The problem seems to be that you create a task from your coroutine, but then pass the coroutine to run_until_complete instead:

    coro = loop.create_connection(lambda: ClientProtocol(loop), '127.0.0.1', port)
    task = asyncio.Task(coro)

    transport, protocol = loop.run_until_complete(coro)

Either pass the task:

    coro = loop.create_connection(lambda: ClientProtocol(loop), '127.0.0.1', port)
    task = asyncio.Task(coro)

    transport, protocol = loop.run_until_complete(task)

Or don't create the task and pass the coroutine. run_until_complete will create a task for you

    coro = loop.create_connection(lambda: ClientProtocol(loop), '127.0.0.1', port)

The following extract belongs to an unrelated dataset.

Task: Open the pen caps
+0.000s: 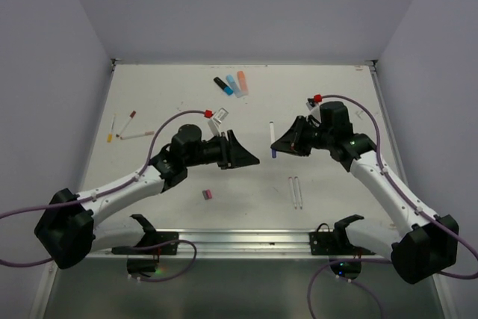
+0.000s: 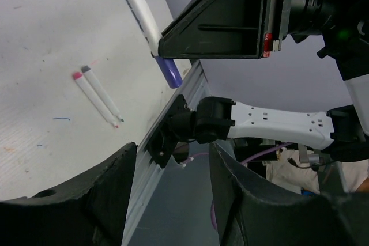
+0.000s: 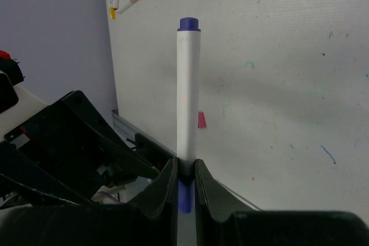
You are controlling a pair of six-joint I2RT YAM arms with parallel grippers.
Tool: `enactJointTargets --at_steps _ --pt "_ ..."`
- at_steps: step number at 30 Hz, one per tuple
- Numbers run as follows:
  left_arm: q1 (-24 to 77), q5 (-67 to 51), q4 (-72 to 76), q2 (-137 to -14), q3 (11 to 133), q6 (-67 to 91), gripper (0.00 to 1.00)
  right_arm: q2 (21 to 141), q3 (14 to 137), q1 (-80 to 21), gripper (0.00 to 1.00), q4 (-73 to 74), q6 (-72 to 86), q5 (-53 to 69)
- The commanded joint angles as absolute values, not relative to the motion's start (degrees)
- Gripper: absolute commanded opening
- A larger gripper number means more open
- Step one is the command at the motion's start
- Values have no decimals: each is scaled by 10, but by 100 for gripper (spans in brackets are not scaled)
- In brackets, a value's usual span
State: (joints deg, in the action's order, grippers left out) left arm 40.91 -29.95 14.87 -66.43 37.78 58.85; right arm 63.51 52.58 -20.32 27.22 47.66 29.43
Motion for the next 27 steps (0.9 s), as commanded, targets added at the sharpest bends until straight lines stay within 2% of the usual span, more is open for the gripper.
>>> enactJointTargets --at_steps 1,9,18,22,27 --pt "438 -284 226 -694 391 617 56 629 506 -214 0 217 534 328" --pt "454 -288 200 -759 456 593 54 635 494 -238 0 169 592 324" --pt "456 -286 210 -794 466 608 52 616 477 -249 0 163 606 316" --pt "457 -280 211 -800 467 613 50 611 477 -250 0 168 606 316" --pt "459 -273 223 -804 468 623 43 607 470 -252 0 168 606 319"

    transport, protocol = loop.run_until_complete(coro)

In addition, you need to ensure the strings you are writing are byte strings. String literals in Python 3 default to unicode. You can either encode these, or just write byte strings in the first place

    transport.write("some data".encode('utf-8'))
    transport.write(b"some data")

EDIT It's not clear to me why this is an issue, however the source for run_until_complete has this to say:

WARNING: It would be disastrous to call run_until_complete() with the same coroutine twice -- it would wrap it in two different Tasks and that can't be good.

I suppose creating a task and then passing in the coroutine (which causes a task to be created) has the same effect.